**PROBLEM DESCRIPTION**
Lines that contain "camera" are to be copied from the material, every one of them.

**DATA**
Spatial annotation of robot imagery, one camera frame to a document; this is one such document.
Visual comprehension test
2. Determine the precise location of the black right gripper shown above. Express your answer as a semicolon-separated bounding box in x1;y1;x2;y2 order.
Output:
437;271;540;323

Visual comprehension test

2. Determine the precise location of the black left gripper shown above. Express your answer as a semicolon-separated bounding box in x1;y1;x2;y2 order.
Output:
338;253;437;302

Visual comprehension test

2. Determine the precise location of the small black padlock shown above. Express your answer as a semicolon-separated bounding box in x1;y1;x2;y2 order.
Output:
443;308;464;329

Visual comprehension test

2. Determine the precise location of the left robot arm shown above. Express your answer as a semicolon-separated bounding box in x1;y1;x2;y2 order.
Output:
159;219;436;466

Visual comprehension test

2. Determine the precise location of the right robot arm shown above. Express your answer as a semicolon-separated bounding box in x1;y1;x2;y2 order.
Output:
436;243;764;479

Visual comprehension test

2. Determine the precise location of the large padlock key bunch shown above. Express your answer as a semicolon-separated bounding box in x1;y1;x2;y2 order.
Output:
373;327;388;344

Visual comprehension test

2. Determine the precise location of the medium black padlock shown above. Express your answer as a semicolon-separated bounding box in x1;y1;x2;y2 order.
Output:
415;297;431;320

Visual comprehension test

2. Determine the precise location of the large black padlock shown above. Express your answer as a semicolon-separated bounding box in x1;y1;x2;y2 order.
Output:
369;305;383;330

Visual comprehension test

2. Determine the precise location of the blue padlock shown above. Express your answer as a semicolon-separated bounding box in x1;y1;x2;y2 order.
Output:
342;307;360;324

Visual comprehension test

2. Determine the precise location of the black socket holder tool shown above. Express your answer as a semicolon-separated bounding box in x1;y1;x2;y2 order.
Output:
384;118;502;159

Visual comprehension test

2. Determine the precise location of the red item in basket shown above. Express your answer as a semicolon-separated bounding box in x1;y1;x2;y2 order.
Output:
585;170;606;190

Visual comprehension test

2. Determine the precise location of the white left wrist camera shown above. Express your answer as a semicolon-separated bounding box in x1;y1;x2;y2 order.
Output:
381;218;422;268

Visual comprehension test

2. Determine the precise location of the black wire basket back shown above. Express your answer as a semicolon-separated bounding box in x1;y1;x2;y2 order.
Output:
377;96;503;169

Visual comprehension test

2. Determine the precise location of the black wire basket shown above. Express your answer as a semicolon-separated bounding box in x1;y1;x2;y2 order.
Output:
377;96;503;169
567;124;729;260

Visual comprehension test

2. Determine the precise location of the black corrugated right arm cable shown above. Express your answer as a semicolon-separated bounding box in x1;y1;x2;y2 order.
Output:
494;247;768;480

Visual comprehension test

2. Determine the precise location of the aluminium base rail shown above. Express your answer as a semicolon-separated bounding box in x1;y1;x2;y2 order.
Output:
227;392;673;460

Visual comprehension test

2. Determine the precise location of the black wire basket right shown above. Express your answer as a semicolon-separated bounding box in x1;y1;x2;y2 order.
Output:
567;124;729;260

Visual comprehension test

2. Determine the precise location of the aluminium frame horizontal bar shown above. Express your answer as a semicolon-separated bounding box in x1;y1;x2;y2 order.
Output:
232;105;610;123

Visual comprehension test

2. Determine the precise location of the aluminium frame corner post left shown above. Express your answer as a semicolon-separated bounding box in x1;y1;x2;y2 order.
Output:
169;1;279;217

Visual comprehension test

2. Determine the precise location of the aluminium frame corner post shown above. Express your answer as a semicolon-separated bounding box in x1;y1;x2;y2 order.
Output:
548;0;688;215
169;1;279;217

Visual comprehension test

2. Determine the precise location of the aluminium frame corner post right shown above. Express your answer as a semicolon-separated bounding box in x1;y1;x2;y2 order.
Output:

**RESPONSE AREA**
Spatial annotation of robot imagery, one camera frame to a document; this is one such document.
2. Determine the precise location of the white left wrist camera shown above. Express your answer as a semicolon-separated bounding box in x1;y1;x2;y2 order.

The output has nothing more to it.